Mr Sunak has said he does not expect to get flights off the ground before the election but the Home Office is continuing to work to the previous target of June 24 for the first deportations.
In its place, Labour has said it will create a “border security command”, appoint “hundreds” of investigators and give counter-terror powers to Border Force to “smash criminal gangs”.
Nato alliance summit 
Just four days after his appointment, Sir Keir would take his first foreign trip, attending a summit of the Nato alliance in Washington alongside Joe Biden, the US president, and other world leaders.
Tax private schools
Sir Keir pledged on Friday morning that Labour’s plan to impose VAT on private school fees would be rolled out “straight away” if he won the election.
The Labour leader said the exact timing would depend on “the timetable in Parliament” but committed to bringing in the policy “as soon as it can be done”.
Labour has previously said that the change will pay for one of its six “first steps for change” – the recruitment of 6,500 new teachers.
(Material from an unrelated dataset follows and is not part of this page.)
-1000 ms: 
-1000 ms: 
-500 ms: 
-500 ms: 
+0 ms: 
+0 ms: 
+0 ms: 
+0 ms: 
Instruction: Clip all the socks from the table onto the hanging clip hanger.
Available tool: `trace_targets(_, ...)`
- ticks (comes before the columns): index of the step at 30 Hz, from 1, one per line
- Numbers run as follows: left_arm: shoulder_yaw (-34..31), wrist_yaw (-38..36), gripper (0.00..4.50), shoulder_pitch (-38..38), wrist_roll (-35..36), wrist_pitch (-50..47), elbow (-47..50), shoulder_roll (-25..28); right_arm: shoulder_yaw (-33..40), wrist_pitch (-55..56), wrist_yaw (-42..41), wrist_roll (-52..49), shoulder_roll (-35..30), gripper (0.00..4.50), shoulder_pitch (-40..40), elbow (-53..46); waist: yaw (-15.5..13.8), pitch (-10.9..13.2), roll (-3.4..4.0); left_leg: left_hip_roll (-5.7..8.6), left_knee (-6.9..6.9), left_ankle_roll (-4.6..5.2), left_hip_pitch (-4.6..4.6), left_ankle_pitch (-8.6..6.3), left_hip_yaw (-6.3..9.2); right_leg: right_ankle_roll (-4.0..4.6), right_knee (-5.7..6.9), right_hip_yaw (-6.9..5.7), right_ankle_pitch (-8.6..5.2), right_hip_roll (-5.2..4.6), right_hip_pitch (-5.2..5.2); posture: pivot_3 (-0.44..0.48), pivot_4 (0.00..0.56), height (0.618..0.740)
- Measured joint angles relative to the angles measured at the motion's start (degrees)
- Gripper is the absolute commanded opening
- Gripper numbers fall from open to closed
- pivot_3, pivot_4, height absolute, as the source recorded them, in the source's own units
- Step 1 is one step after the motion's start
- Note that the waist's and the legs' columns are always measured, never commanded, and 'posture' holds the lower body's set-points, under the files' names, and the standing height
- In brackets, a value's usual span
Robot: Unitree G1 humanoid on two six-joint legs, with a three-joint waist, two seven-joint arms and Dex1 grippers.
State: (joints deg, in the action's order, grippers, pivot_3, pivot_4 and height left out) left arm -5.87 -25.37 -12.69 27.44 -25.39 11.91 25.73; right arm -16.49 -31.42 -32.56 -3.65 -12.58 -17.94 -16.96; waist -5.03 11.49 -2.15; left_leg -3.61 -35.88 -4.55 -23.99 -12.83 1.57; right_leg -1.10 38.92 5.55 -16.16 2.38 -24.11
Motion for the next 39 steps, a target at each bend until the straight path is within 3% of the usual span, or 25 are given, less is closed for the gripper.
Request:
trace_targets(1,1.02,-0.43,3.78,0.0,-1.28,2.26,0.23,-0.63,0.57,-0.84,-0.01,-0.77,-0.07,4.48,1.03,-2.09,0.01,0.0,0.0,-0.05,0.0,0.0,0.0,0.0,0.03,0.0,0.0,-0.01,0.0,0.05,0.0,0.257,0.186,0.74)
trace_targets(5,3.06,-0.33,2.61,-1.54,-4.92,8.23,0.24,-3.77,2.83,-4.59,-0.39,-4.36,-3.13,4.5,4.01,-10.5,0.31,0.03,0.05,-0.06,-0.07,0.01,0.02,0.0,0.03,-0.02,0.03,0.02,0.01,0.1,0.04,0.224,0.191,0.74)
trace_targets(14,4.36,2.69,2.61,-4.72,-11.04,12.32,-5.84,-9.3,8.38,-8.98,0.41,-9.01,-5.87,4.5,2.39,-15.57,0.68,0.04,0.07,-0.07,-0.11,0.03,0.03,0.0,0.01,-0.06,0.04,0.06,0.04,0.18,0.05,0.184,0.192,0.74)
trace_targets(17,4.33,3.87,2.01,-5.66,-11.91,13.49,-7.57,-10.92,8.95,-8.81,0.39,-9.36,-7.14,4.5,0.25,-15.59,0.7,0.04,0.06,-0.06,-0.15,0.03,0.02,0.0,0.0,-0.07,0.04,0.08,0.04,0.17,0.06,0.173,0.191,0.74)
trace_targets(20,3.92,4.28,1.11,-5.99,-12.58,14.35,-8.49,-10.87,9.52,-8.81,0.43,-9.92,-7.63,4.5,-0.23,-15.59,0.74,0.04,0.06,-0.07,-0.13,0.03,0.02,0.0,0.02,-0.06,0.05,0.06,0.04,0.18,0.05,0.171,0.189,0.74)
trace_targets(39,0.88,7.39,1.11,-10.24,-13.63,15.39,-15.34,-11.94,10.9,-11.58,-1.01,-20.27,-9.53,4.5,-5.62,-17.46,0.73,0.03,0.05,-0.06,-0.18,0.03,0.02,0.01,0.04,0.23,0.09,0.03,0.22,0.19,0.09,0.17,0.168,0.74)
It has not committed to a date by which it will have recruited them.
Rachel Reeves, Labour’s shadow chancellor, said at last year’s party conference that she would implement the policy in her first budget.
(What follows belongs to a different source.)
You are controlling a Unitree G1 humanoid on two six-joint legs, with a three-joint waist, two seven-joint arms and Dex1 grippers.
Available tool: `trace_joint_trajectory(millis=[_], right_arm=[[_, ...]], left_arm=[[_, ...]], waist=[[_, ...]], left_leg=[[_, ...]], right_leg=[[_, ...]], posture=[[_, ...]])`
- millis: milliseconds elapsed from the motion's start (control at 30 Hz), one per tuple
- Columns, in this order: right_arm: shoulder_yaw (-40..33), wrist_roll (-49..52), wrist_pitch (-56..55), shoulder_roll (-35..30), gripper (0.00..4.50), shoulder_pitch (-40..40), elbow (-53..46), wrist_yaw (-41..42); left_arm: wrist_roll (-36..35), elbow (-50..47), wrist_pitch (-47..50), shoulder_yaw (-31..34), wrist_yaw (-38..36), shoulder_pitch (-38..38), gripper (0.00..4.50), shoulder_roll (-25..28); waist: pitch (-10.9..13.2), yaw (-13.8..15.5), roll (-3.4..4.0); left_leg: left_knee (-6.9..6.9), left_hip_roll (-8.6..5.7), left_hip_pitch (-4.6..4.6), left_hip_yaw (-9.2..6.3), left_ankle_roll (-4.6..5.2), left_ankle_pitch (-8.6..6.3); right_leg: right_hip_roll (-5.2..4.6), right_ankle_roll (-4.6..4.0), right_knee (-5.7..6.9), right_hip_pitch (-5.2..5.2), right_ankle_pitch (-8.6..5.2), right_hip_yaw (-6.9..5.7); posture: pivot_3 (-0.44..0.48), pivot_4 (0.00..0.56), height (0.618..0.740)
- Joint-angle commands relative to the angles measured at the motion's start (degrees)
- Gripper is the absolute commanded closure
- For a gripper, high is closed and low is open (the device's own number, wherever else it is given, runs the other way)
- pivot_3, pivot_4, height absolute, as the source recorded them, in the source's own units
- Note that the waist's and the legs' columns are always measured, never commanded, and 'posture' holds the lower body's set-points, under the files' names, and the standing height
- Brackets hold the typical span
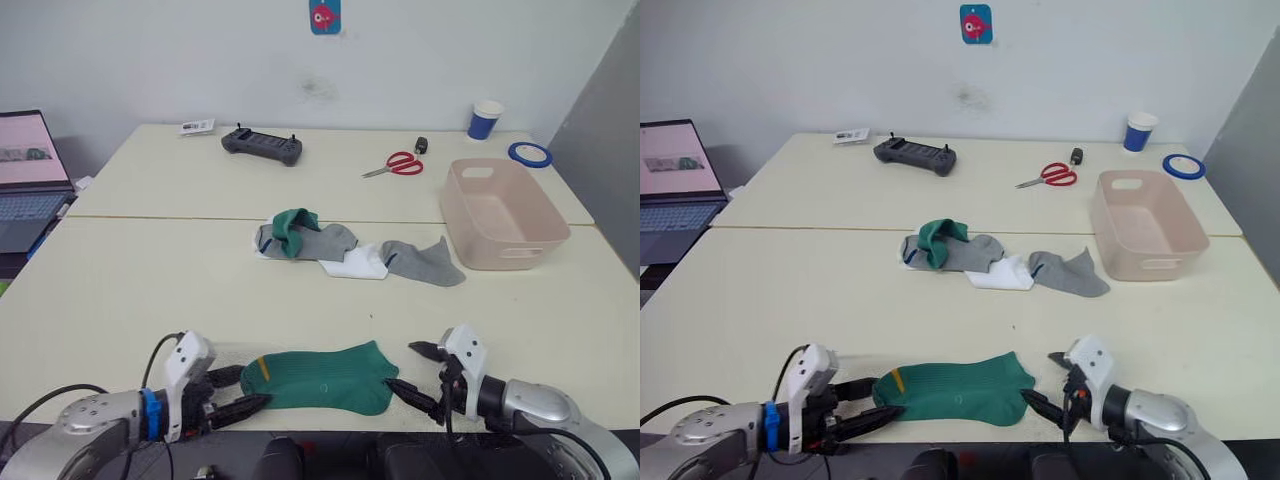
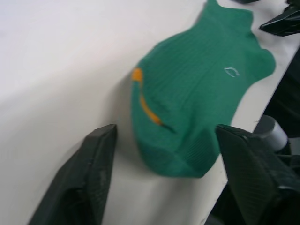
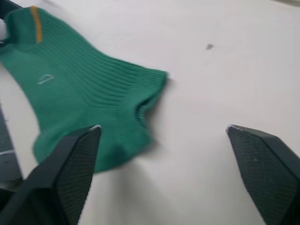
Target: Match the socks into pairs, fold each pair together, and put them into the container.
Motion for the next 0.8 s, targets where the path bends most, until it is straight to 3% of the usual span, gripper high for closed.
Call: trace_joint_trajectory(millis=[33,200,433,600,733,800], right_arm=[[-2.50,1.10,-2.16,-1.62,0.00,-3.03,-1.07,2.70],[-4.11,2.92,-2.01,-1.20,0.00,-8.86,-1.06,3.60],[-3.45,5.15,1.12,1.34,0.00,-19.48,-2.71,1.07],[-2.74,4.50,1.58,2.81,0.00,-21.32,-2.92,-0.75],[-1.56,4.06,1.81,3.49,0.00,-21.43,-3.65,-1.64],[-1.24,3.89,1.69,3.65,0.00,-21.23,-3.85,-2.00]], left_arm=[[3.38,3.88,-2.58,6.01,2.63,0.42,0.02,0.22],[3.40,4.22,-4.80,6.84,5.23,-6.96,0.02,-1.36],[10.09,5.99,-3.06,-6.26,20.30,-29.38,0.02,-13.94],[16.03,15.04,-4.15,-11.95,27.08,-40.33,0.02,-21.63],[19.81,23.91,-5.53,-14.56,28.40,-47.30,0.02,-24.73],[20.97,28.26,-6.48,-14.81,29.01,-50.04,0.56,-26.18]], waist=[[0.01,-0.04,0.01],[0.06,0.18,-0.06],[0.06,0.94,-0.13],[0.08,0.73,-0.15],[0.08,0.41,-0.15],[0.08,0.17,-0.15]], left_leg=[[-0.01,0.00,0.00,0.00,0.00,0.00],[-0.02,0.01,-0.21,-0.02,0.01,0.00],[0.39,-0.13,-0.62,-0.01,0.00,0.00],[0.41,-0.11,-0.60,0.03,0.01,0.00],[0.44,-0.10,-0.58,-0.05,0.02,0.01],[0.46,-0.10,-0.59,-0.02,0.02,0.01]], right_leg=[[0.01,-0.01,0.01,0.01,0.00,-0.01],[0.12,0.00,0.04,0.00,0.00,-0.06],[0.25,0.75,-0.06,-0.02,0.44,-0.16],[0.31,0.78,-0.06,-0.03,0.46,-0.14],[0.40,0.76,0.03,-0.02,0.48,-0.17],[0.40,0.78,0.03,-0.03,0.49,-0.16]], posture=[[0.000,0.150,0.740],[0.000,0.150,0.740],[0.000,0.150,0.740],[0.000,0.150,0.740],[0.000,0.150,0.740],[0.000,0.150,0.740]])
EU Political Community summit
On July 18, as Prime Minister, Sir Keir would host major EU leaders including Emmanuel Macron and Olaf Scholz for the European Political Community summit at Blenheim Palace in Oxfordshire. 
Expand workers’ rights
Angela Rayner, Labour’s deputy leader, has been spearheading the party’s plans to introduce new workers’ rights through legislation.
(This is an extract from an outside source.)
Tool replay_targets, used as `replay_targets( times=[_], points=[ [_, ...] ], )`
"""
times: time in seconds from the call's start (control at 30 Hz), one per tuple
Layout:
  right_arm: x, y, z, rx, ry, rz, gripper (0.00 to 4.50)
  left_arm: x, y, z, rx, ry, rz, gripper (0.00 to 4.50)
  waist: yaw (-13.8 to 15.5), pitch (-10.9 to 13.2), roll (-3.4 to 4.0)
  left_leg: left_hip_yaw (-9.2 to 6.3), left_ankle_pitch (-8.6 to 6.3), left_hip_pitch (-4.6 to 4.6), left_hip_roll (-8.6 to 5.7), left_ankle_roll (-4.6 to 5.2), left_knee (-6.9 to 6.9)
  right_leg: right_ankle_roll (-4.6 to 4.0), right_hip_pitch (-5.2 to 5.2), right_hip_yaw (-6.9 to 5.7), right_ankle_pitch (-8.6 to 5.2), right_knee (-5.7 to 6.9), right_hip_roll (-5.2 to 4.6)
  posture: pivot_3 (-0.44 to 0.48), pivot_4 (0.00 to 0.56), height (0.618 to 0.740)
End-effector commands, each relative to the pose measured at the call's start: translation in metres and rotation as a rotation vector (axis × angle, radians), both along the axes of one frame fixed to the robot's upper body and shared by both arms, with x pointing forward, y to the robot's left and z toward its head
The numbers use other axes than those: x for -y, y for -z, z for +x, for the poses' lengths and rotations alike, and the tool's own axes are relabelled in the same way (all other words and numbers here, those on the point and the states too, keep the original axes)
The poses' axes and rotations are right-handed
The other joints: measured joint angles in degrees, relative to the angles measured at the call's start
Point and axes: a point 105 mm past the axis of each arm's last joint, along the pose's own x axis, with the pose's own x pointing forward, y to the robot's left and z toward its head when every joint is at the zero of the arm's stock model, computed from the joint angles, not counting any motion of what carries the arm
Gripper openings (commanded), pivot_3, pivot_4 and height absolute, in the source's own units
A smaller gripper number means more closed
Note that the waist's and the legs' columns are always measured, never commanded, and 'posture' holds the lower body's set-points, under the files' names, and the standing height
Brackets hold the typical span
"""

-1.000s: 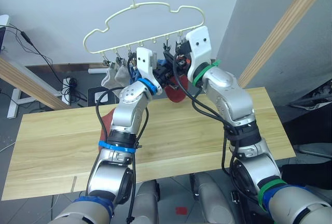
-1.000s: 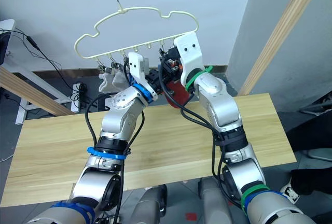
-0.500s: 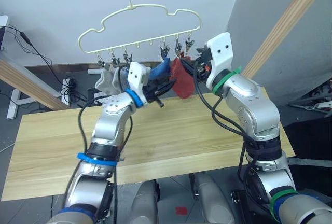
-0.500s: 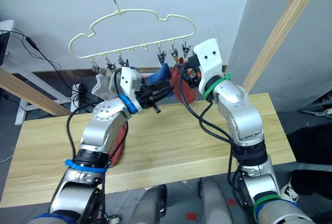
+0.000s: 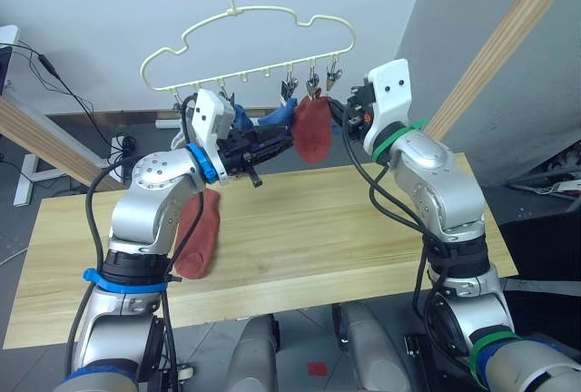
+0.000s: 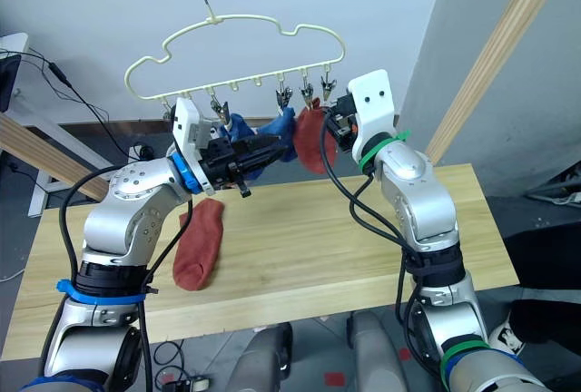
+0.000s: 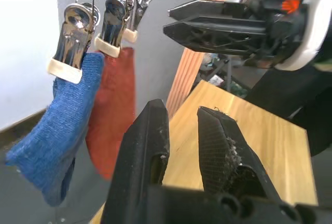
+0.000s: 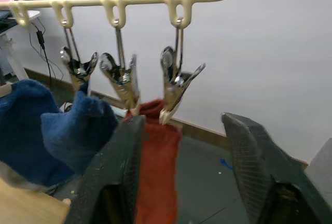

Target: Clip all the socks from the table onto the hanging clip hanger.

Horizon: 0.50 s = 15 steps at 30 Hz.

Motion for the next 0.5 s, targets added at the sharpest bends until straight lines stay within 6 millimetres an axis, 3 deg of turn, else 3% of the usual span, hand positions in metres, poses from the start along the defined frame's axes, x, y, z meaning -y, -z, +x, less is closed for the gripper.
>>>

This would likely be done at the beginning of the new Parliament in line with Labour’s pledge to bring a “new deal for working people”.
That involves an end to zero-hours contracts, fire-and-rehire practices and easing “restrictions on union activity”.
Businesses have criticised the plans, with the Confederation of British Industry warning that the “European model” they represent would make companies reluctant to take on new workers.
The Institute of Directors has warned that “there can be a really valid role for zero-hours contracts”, which Labour wants to scrap.
No National Service
Labour has wholly rejected the Tories’ plans to bring back National Service, claiming the Conservatives have been driven to take “desperate” action because they have “hollowed out the Armed Forces to their smallest size since Napoleon”.
Income tax
Rachel Reeves has pledged not to raise income tax or national insurance in her clearest commitment on the matter to date.
The shadow chancellor categorically ruled out increasing either levy, as she insisted she wants the burden on working people to be “lower”.
Ms Reeves said: “I want, and Keir wants, taxes on working people to be lower, and we certainly won’t be increasing income tax or national insurance if we win the election.”
Resurrect Sunak’s smoking ban
Rishi Sunak’s flagship smoking ban has not been included in the legislation being rushed through before Parliament is dissolved on Thursday, May 30.
The Prime Minister had previously hailed it as an example of “the bold action that I’m prepared to take”.
The policy, which would have made it illegal to sell tobacco to anyone born after Jan 1 2009 and aimed to gradually abolish smoking, was supported by Labour.
Sir Keir said on Friday that the party was “committed” to the legislation, indicating that his party would reintroduce the legislation if elected.
It is therefore likely to be another of the first measures Labour brings to Parliament.
Set up Great British Energy
Labour has said it wants to “make Britain a clean energy superpower” by setting up Great British Energy, a state-owned generator of green electricity.
One of its six “first steps”, the party has said the company’s creation will cost £8.3 billion and be paid for by a windfall tax on oil and gas companies.
The Trades Union Congress (TUC), however, has claimed that it would actually need between £61 billion and £82 billion of public investment over 10 years – nearly ten times more than Labour has pledged for the project.
The formal creation of the company is likely to be one of Labour’s first decisions in Government.